Approaching the big 3-0 can be scary. At that point, there's pretty much no getting around that you are, in fact, an adult.
For many people, hitting that milestone can also serve as a great motivator to get their lives together, particularly their financial lives.
There are books, blogs, and Twitter accounts dedicated solely to helping people cross that line. They typically tell you to get rid of debt, stop shopping so much, start investing in a 401(k), and brace yourself for wrinkles.
But in my opinion, it takes a lot more than a healthy bank account and nice skin to live a full and happy life, whether you're 29 or 59. You also have to shed the bad habits and illusions that are holding you back.So long as my job pays well, it's OK if I hate it.
The job market may not be what it used to be, but by age 30 no one should be toiling away at a job that leaves them stressed out and dissatisfied with life.
We were inspired by a young woman who wrote about turning her back on a lucrative job on Wall Street when years of 14-hour work days made her overweight, burnt out, and miserable.
"I’m a few months into my new job [as an asset manager for a nonprofit] and it’s made my life richer. I’m making an effort to breathe, smile, eat healthier and have positive thoughts about my future," she wrote.

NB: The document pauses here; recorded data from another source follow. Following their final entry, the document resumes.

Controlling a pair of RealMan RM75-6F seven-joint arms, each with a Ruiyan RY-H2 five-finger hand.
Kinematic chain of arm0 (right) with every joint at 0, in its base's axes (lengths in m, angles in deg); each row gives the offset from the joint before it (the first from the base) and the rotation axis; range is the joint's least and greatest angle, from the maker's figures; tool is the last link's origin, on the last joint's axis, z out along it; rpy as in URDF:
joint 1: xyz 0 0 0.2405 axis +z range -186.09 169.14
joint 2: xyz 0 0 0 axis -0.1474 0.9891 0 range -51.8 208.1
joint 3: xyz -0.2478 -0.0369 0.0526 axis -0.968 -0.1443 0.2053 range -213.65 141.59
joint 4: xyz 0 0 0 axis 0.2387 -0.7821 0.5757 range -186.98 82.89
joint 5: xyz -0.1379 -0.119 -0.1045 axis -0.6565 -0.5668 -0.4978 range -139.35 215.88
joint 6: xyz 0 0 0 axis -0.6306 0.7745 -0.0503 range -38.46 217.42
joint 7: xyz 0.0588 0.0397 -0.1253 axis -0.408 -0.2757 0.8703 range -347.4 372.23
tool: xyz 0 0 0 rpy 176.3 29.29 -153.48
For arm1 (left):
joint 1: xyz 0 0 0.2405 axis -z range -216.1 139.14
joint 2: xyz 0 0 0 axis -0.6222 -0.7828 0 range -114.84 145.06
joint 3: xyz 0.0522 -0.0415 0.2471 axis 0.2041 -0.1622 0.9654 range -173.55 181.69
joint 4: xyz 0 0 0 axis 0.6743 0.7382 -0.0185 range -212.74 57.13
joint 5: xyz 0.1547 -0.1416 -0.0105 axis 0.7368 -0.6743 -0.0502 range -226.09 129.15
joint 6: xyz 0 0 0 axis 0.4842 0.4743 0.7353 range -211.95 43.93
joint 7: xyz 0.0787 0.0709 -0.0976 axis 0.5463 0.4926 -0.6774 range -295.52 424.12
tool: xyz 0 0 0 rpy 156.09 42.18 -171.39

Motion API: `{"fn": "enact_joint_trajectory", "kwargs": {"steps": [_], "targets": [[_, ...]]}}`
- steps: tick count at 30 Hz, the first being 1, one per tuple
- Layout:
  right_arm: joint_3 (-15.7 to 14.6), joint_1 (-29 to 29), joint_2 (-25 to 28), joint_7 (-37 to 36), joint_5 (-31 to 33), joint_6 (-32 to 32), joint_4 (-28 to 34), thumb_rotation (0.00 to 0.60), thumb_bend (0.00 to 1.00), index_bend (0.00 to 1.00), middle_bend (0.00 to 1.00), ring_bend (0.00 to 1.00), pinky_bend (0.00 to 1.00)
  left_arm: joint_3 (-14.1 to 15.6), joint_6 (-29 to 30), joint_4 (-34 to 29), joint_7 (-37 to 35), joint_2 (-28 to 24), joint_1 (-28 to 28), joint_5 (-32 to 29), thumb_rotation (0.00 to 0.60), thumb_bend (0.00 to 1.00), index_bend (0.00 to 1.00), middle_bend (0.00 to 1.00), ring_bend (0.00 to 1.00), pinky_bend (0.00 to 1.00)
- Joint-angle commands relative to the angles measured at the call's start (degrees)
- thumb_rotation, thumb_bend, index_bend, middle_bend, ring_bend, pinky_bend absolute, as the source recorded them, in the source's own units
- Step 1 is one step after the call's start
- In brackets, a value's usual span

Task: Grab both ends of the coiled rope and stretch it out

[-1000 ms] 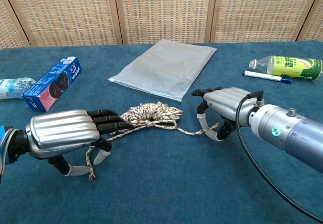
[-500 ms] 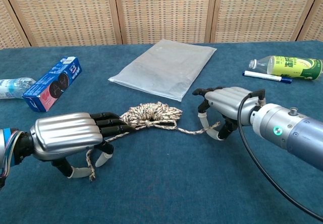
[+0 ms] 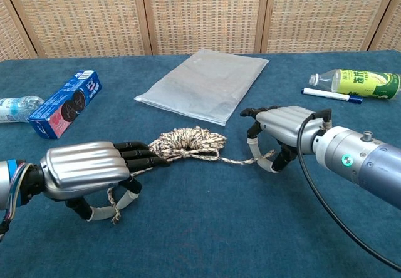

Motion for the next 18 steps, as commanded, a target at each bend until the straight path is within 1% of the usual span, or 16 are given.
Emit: {"fn": "enact_joint_trajectory", "kwargs": {"steps": [1,7,14,18], "targets": [[0.00,-0.01,0.05,-0.04,-0.05,0.06,0.10,0.600,0.65,0.70,0.00,0.00,0.00,-0.03,-0.13,-0.48,0.24,-0.23,0.09,-0.38,0.600,0.45,0.64,0.00,0.00,0.00],[0.00,-0.01,0.11,-0.16,-0.16,0.13,0.26,0.600,0.65,0.70,0.00,0.00,0.00,-0.04,-0.07,-1.02,0.59,-0.39,0.15,-0.90,0.600,0.50,0.68,0.00,0.00,0.00],[-0.01,-0.07,0.21,-0.48,-0.31,0.18,0.13,0.600,0.65,0.70,0.00,0.00,0.00,0.08,0.01,-0.67,0.63,-0.29,0.01,-1.56,0.600,0.51,0.76,0.00,0.00,0.00],[-0.03,-0.11,0.24,-0.71,-0.47,0.23,0.00,0.600,0.65,0.70,0.00,0.00,0.00,0.14,0.24,-0.28,0.32,-0.32,-0.08,-1.81,0.600,0.52,0.78,0.00,0.00,0.00]]}}
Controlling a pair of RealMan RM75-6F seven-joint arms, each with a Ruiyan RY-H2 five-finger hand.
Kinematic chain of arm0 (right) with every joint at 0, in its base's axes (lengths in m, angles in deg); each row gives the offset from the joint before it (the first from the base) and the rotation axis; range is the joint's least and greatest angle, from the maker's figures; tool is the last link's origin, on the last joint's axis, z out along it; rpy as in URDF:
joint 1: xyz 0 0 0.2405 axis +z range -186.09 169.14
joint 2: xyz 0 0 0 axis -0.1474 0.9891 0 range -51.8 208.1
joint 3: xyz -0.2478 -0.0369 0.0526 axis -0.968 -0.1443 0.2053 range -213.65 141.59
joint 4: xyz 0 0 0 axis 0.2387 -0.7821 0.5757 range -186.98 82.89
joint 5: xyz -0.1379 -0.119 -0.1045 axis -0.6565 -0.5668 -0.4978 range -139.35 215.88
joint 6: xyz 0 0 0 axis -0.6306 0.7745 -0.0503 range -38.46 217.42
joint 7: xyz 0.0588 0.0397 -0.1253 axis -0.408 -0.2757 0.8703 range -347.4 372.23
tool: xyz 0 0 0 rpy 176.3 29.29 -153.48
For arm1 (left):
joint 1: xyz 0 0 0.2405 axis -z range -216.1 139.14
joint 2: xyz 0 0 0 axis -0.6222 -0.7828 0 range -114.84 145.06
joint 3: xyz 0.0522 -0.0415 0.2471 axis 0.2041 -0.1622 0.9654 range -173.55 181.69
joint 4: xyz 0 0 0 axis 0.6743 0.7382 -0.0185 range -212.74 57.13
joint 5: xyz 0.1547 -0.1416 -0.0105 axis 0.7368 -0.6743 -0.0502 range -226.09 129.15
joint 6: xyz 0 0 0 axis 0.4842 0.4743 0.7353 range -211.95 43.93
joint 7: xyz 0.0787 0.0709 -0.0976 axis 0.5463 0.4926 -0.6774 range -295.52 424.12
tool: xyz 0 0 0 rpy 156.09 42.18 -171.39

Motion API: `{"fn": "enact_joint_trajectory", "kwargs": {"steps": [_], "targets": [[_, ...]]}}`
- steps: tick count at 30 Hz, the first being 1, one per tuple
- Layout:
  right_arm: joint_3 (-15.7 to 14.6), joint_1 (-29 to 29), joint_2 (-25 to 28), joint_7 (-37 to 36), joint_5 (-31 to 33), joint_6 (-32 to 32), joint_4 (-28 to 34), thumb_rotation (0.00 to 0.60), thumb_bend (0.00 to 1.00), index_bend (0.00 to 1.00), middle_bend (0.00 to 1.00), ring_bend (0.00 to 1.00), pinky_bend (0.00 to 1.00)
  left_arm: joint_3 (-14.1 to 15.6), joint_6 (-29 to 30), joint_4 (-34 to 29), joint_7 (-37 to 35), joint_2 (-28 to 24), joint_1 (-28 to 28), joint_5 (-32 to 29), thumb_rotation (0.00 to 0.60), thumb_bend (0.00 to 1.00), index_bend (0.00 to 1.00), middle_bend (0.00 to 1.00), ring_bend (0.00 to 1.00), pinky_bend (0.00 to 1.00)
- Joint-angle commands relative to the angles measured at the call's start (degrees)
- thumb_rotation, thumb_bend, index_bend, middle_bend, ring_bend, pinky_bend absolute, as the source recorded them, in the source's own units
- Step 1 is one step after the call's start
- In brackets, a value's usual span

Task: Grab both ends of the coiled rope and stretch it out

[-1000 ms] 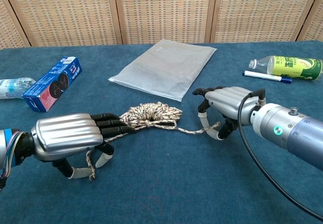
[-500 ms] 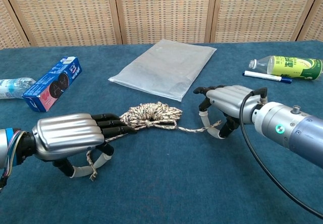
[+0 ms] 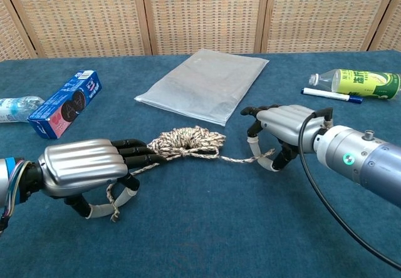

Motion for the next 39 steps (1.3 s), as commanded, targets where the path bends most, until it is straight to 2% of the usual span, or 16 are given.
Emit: {"fn": "enact_joint_trajectory", "kwargs": {"steps": [1,8,14,21,31,39], "targets": [[0.00,-0.03,0.02,-0.15,-0.11,0.04,-0.07,0.600,0.65,0.70,0.00,0.00,0.00,0.01,0.20,0.25,-0.32,-0.07,-0.07,-0.19,0.600,0.52,0.79,0.00,0.00,0.00],[-0.39,-0.33,0.38,-0.64,-1.38,0.72,-0.34,0.600,0.65,0.71,0.00,0.00,0.00,0.02,2.24,-0.45,-1.88,-2.98,-0.92,-0.94,0.600,0.53,0.81,0.00,0.00,0.00],[-1.20,-1.33,2.37,-1.29,-3.98,2.60,-0.11,0.600,0.65,0.71,0.00,0.00,0.00,0.83,7.00,-0.16,-4.84,-9.06,-3.58,-1.48,0.600,0.54,0.81,0.00,0.00,0.00],[-1.55,-2.77,5.80,-1.73,-5.27,4.18,0.25,0.600,0.65,0.71,0.01,0.00,0.00,0.39,10.72,5.00,-9.24,-13.84,-6.97,-4.32,0.600,0.54,0.81,0.00,0.00,0.00],[-1.71,-5.22,11.45,-2.20,-5.33,5.78,0.63,0.600,0.65,0.71,0.01,0.00,0.00,-0.21,13.55,14.33,-17.75,-14.26,-10.38,-6.18,0.600,0.54,0.81,0.00,0.00,0.00],[-1.49,-6.58,14.47,-4.10,-5.08,5.67,0.48,0.600,0.65,0.71,0.01,0.00,0.00,-0.15,13.56,18.56,-20.49,-12.92,-11.55,-6.16,0.600,0.54,0.81,0.00,0.00,0.00]]}}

"I took a pay cut of about 30% to change positions, but I don’t think that I should be applauded for making the choice to accept less pay — I don’t view it as a sacrifice."
If I turn a blind eye, somehow my finances will figure themselves out.
The worst thing I did in my early 20s was ignore financial red flags when I saw them.
I didn't check my bank account for fear of how low the number would be. I left my credit report untouched for five years. And I didn't realize my first job even offered a matching 401(k) until I quit because I stuffed that folder in my desk and never looked at it.
Look: If you're broke, you might as well know it and own it. It's the only way you'll ever truly be able to do something about it.
I should get married because it's the 'next step.'
I'm a few years shy of 30 myself and it baffles me how many couples — men AND women alike — tell me they're planning on tying the knot by 30.
There are few people my age who can actually afford the $27,000 the average American wedding costs these days.
Why kick off your lifetime union with a massive pile of debt that will only cause stress and inevitable arguments down the line? If you're truly in love, chances are The One will still be around by the time you're both financially fit to face those bills together.
Banks and bill collectors will get their way no matter what I do.
At some time (and for a lot of you, many times), life eventually will get in the way, and you'll find yourself on the wrong side of your bank or, worse, a bill collector.
Stand your ground. I've been negotiating my way to lower credit rates, health care, cable bills, and bank fees since I took out my first line of credit at age 18. I do it mostly by phone and by monitoring my accounts dutifully, and I rarely take no for an answer.
If you're ever in doubt, think about Kenny Golde, a 40-something Hollywood producer who managed to negotiate $220,000 worth of debt down to $70,000.